Definitions of terrorism are enormously popular. Google says that terrorism is defined by the US Department of Defense as:
"the unlawful use of -- or threatened use of -- force or
violence against individuals or property to coerce or
intimidate governments or societies, often to achieve
political, religious, or ideological objectives."
The "unlawful" term means that acts of war may not be "terrorism", and the various definitional fights at the United Nations, on the Web and in various agencies are each an effort to paint specific groups either as "terrorists" or "not terrorists".
My definition of terrorism would focus on the target not the actor. Terrorism could be defined as an act of mass violence or intimidation by states or non-state actors against civilians for the purpose of depriving the victims of the will to fight back as opposed to depriving the victim of the means to fight back. Attacks by states or non-state actors against military, governmental or significant economic targets are acts of war not terrorism.
The reason for a definition is to see who is included and who is excluded in the definitions. The primary inclusion in the world overall are the Palestinians who have largely invented modern terrorism. Palestinian targets are almost exclusively civilians with a particular targeting of children and other non-military and non-economic "soft" targets. Palestinians have invented a modern cult of child sacrifice, using their own children as human bombs to kill Jewish children, and they have infused their culture with the death-worship and glorification of murder. By monetary rewards to killers, cultural glorification of anti-Semitism, and the promotion of the cult of death, Palestinians are archetypical terrorists under my definition.

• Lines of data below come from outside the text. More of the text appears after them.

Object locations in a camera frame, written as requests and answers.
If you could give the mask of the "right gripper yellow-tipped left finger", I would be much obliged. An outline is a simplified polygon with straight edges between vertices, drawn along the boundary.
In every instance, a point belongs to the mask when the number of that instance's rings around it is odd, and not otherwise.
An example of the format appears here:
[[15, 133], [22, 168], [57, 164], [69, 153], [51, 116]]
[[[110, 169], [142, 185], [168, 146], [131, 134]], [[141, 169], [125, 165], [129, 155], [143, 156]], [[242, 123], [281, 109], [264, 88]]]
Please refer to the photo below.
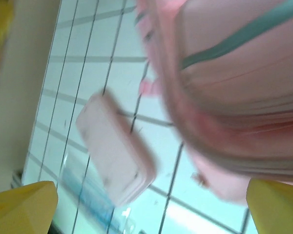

The reason to include governments is that some acts of war serve the same purpose. The German Blitz of 1940 against London is an example in which the targets were not chosen for military value and were intended, unsuccessfully, to defeat the British will to fight. A somewhat more successful model was the American atomic bombing of Hiroshima and Nagasaki, neither of which had significant military value, both of which targeted predominantly or exclusively civilian targets and which had the intent and effect of breaking the Japanese will to fight as opposed to their means to fight. Those nuclear attacks and the February 1945 firebombing of Dresden were terrorist attacks in my judgment.
I am interested that under my definition Al Quaeda is not a terrorist organization. Al Quaeda attached Marines in Lebanon, U.S. embassies in Africa and the USS Cole, all, it seems to me to bear more the hallmarks of war than terrorism. And, the September 11 attacks were directed to the Pentagon, a purely military target, the World Trade Center, an economic target and most likely the White House for Flight 93. I do not believe the September 11 attacks were intended to intimidate America. I believe they should more correctly be seen as acts of war striking at specific military, economic and political targets well within the usual definitions of war.
While it may suit the politicians to paint Bin Laden as a "terrorist", he is not so in my mind. Rather, unlike the Palestinians who would not attack anyone who could fight back, Bin Laden is an Islamic fascist warrior bringing the battle to his enemy’s strengths.
It is not clear to me that this, or any other definition is particularly useful, but it does point out to me the difference between acts of war and acts of terror.